● **What you should do**
Exactly retype the lines from the top of the data through the line containing "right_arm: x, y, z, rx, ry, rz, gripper", leaving out every picture.

START Data

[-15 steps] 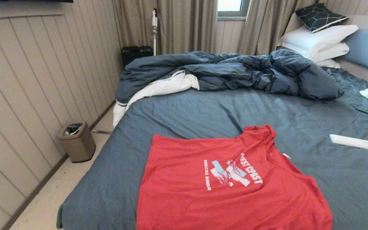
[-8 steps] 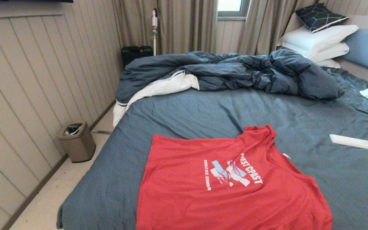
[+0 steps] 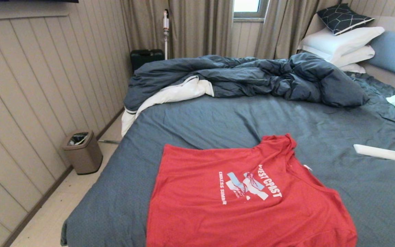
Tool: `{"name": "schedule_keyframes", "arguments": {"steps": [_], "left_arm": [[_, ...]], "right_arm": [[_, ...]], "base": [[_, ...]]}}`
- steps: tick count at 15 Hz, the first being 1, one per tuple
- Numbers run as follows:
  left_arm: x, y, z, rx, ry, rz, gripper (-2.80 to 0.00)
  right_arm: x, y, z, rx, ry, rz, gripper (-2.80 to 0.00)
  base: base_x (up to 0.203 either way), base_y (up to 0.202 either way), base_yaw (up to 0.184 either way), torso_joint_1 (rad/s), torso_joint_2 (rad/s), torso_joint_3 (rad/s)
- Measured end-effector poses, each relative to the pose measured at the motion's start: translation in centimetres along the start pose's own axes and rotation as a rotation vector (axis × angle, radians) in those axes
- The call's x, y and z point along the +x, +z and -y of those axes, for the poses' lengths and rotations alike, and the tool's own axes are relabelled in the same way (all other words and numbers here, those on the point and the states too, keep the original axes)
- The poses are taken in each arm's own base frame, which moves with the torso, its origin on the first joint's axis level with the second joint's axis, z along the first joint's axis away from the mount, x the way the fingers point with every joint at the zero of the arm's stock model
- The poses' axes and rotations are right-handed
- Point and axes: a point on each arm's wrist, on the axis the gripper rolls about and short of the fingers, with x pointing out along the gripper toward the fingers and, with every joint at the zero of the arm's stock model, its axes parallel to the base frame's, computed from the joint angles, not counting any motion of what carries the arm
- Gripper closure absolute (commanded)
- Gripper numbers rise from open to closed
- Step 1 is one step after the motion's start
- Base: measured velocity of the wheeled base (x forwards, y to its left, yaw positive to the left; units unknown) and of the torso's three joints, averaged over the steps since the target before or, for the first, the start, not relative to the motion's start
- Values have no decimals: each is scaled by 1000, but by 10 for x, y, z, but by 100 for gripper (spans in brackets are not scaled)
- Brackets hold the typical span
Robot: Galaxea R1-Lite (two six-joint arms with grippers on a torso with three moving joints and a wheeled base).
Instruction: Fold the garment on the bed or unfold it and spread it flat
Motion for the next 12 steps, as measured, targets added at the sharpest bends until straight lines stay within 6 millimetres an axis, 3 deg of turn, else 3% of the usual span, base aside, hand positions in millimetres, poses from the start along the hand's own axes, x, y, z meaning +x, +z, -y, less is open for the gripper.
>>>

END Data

● **Response area**
[-15 steps] 
[-8 steps] 
[+0 steps] 
Tool: `{"name": "schedule_keyframes", "arguments": {"steps": [_], "left_arm": [[_, ...]], "right_arm": [[_, ...]], "base": [[_, ...]]}}`
- steps: tick count at 15 Hz, the first being 1, one per tuple
- Numbers run as follows:
  left_arm: x, y, z, rx, ry, rz, gripper (-2.80 to 0.00)
  right_arm: x, y, z, rx, ry, rz, gripper (-2.80 to 0.00)

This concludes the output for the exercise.